■ **Exercise prompt**
Count every line in the following listing that contains "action", then report that count with nothing added.

■ **Material for this exercise**
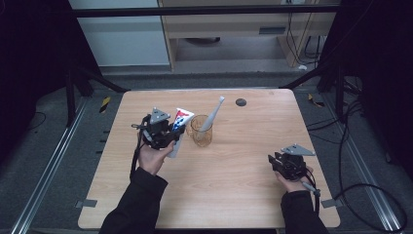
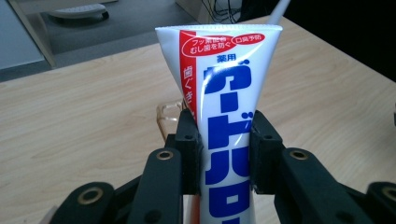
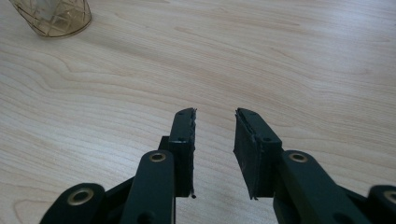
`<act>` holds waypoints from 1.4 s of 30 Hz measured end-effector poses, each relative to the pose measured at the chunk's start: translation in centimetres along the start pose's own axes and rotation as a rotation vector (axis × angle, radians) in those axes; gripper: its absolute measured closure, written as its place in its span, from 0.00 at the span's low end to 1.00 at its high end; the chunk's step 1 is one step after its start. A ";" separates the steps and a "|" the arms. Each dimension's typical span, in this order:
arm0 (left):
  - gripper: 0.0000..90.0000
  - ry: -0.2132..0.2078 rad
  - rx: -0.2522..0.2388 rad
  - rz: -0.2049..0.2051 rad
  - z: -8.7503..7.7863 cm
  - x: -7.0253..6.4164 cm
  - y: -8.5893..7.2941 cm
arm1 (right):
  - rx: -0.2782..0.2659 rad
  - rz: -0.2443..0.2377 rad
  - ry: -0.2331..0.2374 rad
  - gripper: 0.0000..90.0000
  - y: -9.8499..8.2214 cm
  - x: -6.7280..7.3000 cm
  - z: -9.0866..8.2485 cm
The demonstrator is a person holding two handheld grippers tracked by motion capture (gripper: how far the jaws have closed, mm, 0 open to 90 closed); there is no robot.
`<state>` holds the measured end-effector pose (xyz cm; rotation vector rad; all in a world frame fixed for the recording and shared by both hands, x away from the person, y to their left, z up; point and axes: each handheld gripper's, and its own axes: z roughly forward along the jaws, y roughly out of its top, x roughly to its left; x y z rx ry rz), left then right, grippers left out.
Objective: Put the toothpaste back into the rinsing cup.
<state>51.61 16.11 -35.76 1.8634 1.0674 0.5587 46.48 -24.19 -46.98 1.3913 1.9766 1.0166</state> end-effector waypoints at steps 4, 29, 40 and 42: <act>0.77 0.016 -0.043 -0.023 0.5 0.4 0.6 | -0.007 -0.003 -0.001 0.75 0.0 0.0 0.0; 0.77 0.052 -0.198 -0.073 3.8 0.6 3.3 | -0.014 -0.001 0.003 0.74 -0.1 0.0 0.1; 0.77 0.054 -0.240 -0.076 4.9 0.4 3.4 | -0.013 -0.005 0.003 0.74 -0.1 0.0 0.2; 0.77 0.056 -0.249 -0.077 5.0 0.3 3.5 | -0.014 -0.006 0.003 0.74 -0.1 0.0 0.2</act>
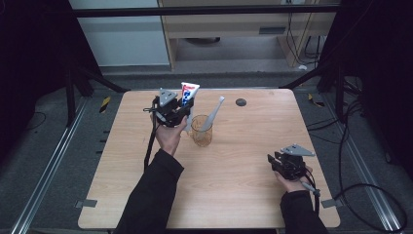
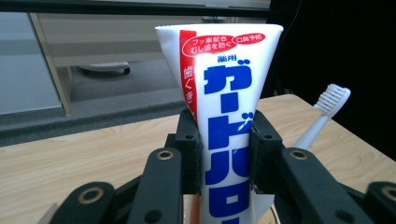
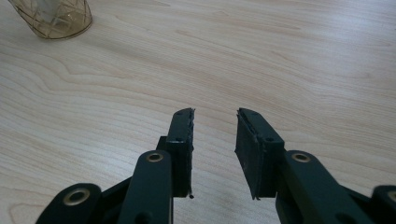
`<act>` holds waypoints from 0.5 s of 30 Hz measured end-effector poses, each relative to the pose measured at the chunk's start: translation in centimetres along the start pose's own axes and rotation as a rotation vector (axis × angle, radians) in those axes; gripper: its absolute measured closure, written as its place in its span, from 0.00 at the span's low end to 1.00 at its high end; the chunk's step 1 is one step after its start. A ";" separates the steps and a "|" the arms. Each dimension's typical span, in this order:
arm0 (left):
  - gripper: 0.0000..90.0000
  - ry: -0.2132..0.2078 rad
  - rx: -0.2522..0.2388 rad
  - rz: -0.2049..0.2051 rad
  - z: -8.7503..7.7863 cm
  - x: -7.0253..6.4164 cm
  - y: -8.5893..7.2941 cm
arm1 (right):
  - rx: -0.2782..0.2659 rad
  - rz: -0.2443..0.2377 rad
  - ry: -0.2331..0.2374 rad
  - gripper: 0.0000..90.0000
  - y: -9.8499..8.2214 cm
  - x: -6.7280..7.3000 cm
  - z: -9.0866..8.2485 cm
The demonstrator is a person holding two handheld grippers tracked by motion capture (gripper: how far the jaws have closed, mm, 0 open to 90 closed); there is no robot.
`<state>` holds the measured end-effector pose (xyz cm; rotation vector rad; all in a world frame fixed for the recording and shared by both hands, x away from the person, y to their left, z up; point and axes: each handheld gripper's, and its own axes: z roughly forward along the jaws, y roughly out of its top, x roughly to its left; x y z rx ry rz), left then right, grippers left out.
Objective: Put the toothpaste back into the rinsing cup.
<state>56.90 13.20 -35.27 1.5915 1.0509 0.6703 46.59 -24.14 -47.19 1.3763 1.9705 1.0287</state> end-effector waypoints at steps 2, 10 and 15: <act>0.77 -0.001 -0.011 -0.004 0.1 -0.1 0.0 | 0.000 0.001 0.000 0.74 0.0 0.0 0.0; 0.77 -0.005 -0.052 -0.003 0.7 -0.6 0.1 | -0.002 0.002 -0.004 0.74 0.0 0.0 0.0; 0.77 -0.008 -0.053 0.001 1.4 -0.8 0.0 | -0.003 -0.002 -0.002 0.74 -0.1 0.0 0.1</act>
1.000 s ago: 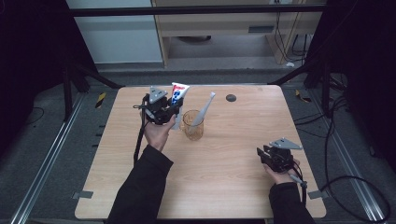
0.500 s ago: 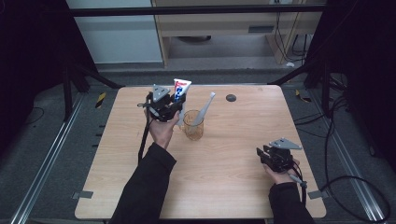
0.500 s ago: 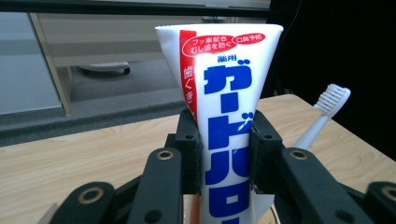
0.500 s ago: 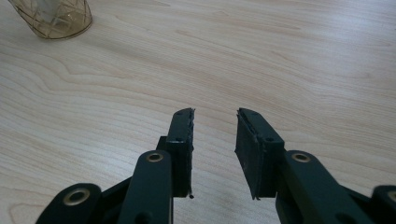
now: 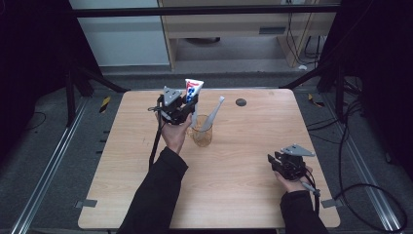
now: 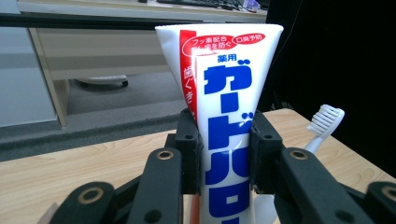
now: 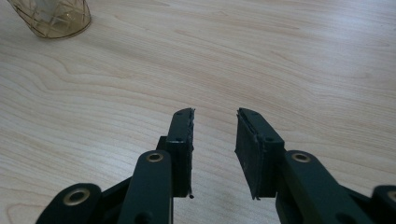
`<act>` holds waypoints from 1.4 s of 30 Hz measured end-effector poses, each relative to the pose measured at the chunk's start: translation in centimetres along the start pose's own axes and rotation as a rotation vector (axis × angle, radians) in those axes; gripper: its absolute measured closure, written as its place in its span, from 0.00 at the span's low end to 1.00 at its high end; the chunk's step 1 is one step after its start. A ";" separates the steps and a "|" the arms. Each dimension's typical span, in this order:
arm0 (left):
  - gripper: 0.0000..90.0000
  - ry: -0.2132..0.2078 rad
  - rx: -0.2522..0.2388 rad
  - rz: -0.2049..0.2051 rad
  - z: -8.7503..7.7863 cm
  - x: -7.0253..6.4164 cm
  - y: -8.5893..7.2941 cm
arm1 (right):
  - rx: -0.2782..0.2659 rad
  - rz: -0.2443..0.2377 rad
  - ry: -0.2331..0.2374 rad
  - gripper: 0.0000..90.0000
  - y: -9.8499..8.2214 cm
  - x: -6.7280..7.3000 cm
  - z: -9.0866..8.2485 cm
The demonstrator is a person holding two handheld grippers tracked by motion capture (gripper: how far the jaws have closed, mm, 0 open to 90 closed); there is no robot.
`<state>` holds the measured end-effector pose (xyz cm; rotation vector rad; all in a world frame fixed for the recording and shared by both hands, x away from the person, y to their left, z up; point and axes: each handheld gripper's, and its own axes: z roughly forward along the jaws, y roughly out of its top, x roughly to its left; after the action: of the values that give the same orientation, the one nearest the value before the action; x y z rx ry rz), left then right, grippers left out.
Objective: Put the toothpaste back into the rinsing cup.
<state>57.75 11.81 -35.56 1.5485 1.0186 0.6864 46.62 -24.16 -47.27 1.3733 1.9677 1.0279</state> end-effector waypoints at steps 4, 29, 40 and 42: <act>0.77 -0.009 0.000 0.002 0.7 -0.2 -0.3 | 0.003 -0.001 0.002 0.74 0.0 0.0 0.1; 0.77 -0.038 0.031 -0.004 4.4 0.1 -2.5 | 0.012 -0.005 0.005 0.74 -0.2 0.0 0.3; 0.76 -0.049 0.069 0.020 4.7 0.2 -4.0 | 0.016 -0.008 0.005 0.74 -0.2 0.0 0.3; 0.76 -0.048 0.065 0.017 4.6 0.3 -4.3 | 0.015 -0.007 0.005 0.74 -0.2 0.0 0.3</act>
<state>60.77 9.99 -40.78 1.6241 1.0010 0.6302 46.69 -24.13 -47.60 1.3726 1.9866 1.0167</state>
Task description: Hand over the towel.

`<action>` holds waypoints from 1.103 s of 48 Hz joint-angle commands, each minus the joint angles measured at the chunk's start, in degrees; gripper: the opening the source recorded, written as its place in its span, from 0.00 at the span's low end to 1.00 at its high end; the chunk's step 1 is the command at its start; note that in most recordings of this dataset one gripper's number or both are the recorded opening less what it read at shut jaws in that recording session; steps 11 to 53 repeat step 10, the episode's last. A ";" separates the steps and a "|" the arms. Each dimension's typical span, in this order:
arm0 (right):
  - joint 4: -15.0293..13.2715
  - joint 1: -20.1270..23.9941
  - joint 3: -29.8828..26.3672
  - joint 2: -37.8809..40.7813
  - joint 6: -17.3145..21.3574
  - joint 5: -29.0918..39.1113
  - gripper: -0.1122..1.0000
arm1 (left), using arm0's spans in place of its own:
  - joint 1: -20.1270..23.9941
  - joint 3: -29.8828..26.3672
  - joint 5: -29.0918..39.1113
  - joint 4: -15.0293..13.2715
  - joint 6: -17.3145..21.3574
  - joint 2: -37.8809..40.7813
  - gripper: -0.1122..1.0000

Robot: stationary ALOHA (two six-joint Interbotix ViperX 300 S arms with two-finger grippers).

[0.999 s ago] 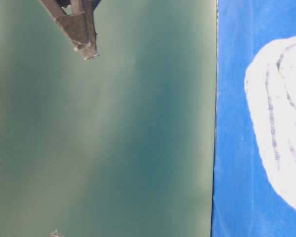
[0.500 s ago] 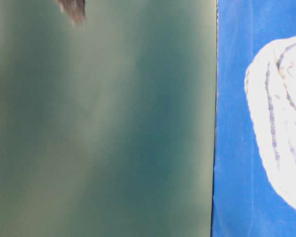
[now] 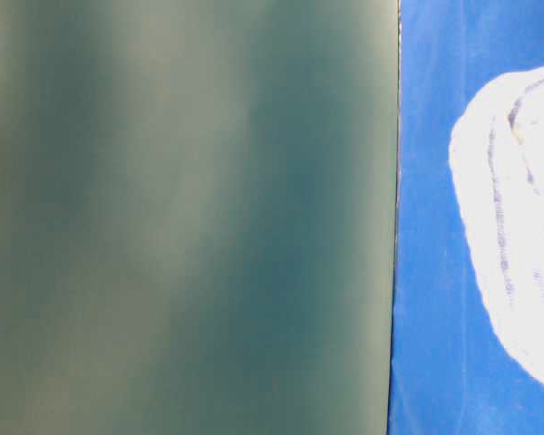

■ **Written solution**
2